Simon Foster : What is this? Surround bollocking?
Jamie MacDonald : Hey, with due respect, I hadn't finished. If it isn't Humpty Numpty sitting on top of a collapsing wall like some clueless egg cunt. Now, I'm finished.
Simon Foster : Hi, Jamie, this is Toby.
Toby Wright : Oh, um... Toby Rice, I'm Simon's aide.
Jamie MacDonald : Hi, Toby, Toby. Very pleased to meet you. Please sit down. Now, right, that's enough of all the fucking Oxbridge pleasantries.
Toby Wright : What's Oxbridge about saying hello?
Jamie MacDonald : Shut it, Love Actually! Do you want me to hole punch your face?
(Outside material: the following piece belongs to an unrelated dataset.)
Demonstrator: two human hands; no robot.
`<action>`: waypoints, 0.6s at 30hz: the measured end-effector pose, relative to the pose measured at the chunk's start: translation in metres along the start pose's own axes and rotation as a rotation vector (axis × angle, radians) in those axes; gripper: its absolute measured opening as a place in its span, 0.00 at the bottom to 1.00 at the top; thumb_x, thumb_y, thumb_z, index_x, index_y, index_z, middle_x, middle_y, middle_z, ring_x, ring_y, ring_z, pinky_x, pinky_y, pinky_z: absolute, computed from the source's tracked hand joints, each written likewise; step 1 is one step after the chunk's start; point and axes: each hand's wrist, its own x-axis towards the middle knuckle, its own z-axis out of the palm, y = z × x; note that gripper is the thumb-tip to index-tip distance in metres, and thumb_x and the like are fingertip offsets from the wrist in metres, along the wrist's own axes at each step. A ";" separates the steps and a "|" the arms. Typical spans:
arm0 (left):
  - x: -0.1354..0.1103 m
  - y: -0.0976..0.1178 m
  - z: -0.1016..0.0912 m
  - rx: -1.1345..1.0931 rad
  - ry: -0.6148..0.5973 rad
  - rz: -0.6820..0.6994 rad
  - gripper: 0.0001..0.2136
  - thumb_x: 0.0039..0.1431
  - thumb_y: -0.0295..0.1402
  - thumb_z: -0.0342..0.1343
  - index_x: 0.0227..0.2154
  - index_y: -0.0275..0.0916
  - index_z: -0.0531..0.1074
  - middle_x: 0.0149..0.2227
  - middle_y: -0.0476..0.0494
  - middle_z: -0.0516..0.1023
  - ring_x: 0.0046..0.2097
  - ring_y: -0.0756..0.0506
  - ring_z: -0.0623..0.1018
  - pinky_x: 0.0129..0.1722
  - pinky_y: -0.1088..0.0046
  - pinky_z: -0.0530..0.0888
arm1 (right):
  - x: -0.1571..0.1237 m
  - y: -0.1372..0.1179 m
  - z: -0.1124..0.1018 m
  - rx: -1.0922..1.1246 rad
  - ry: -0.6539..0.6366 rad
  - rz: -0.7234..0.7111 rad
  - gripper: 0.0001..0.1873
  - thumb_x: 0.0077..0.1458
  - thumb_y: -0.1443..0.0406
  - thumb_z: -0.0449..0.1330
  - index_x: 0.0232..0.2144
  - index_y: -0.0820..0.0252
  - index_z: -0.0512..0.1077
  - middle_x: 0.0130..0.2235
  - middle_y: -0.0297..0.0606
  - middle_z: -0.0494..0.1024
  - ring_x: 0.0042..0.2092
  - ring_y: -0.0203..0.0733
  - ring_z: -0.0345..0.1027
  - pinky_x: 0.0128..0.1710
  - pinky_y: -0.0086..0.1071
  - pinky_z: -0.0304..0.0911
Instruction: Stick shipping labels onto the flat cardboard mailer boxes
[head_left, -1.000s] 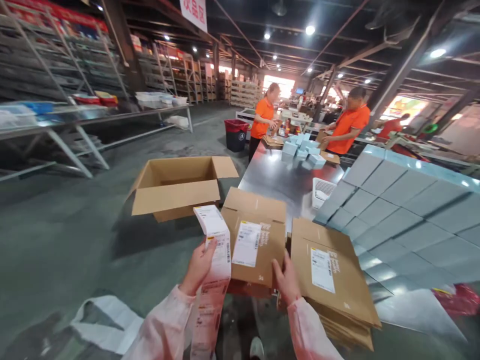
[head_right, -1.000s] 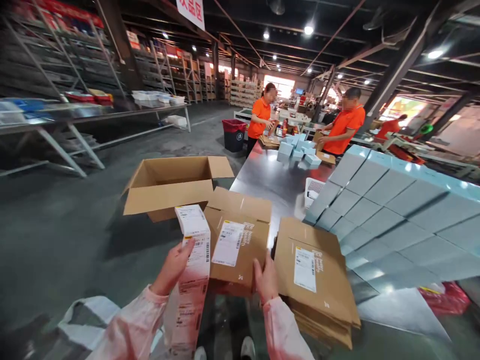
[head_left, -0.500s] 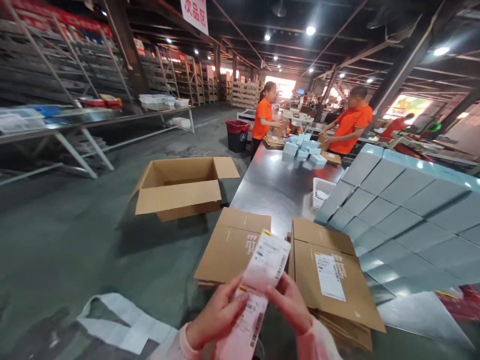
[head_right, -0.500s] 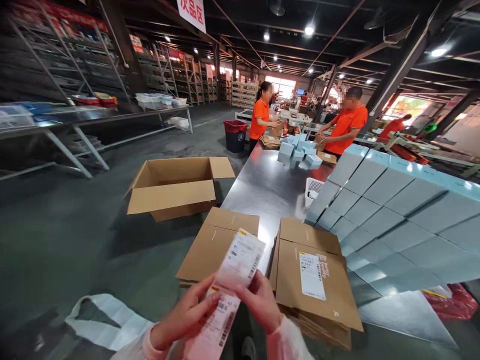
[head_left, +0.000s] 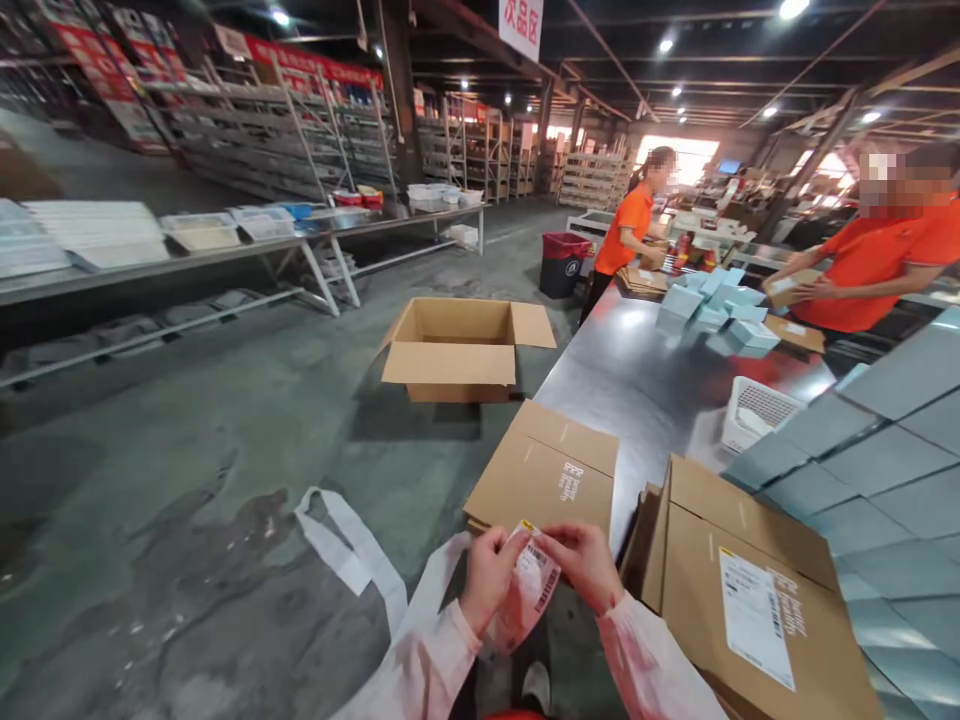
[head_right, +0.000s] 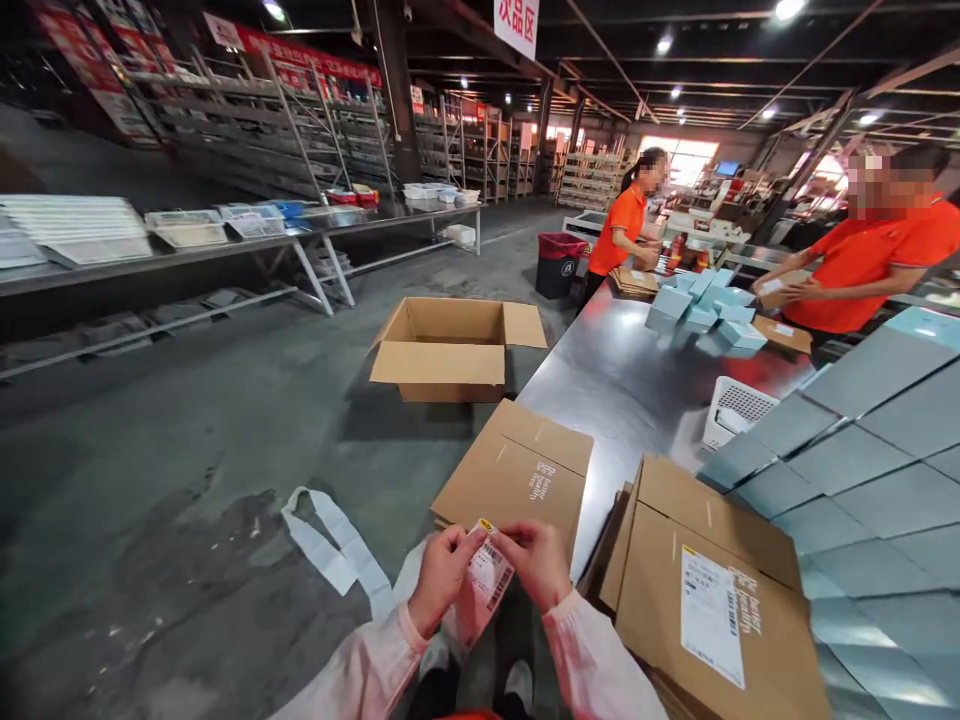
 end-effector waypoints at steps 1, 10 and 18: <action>0.001 -0.004 0.002 -0.020 0.014 -0.006 0.26 0.39 0.54 0.61 0.12 0.40 0.55 0.15 0.57 0.55 0.21 0.54 0.58 0.22 0.76 0.57 | 0.003 0.005 0.001 -0.008 0.004 0.009 0.25 0.37 0.47 0.66 0.27 0.63 0.78 0.28 0.43 0.80 0.31 0.46 0.73 0.32 0.36 0.67; 0.014 -0.064 -0.018 -0.239 -0.396 -0.346 0.32 0.28 0.51 0.70 0.33 0.29 0.77 0.33 0.36 0.81 0.33 0.43 0.77 0.36 0.68 0.71 | 0.126 0.018 -0.029 -0.560 0.372 -0.154 0.07 0.45 0.62 0.64 0.25 0.61 0.78 0.46 0.46 0.73 0.49 0.47 0.67 0.51 0.39 0.61; -0.038 -0.107 -0.087 -0.090 -0.426 -0.378 0.32 0.35 0.57 0.65 0.33 0.31 0.78 0.34 0.35 0.82 0.36 0.41 0.79 0.36 0.68 0.72 | 0.143 0.041 0.005 -1.169 0.188 -0.273 0.40 0.54 0.50 0.56 0.63 0.63 0.54 0.67 0.53 0.48 0.67 0.60 0.35 0.61 0.63 0.27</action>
Malcolm Tucker : Right, I'm off to deal with the fate of the planet. Be gentle with them.
Jamie MacDonald : Oh, you know me, Malc. Kid gloves... but made from real kids. Right, Butch and Gaydance, this wall story is playing badly. There's a cartoon of you in here as a walrus.
Simon Foster : A walrus? I'm not fat, I don't even have a moustache. Fuck, they've given me tusks.
Jamie MacDonald : Wal-rus. You get it? Wal-rus, wal-rus.
Toby Wright : We called some builders. They didn't turn up when they said they would.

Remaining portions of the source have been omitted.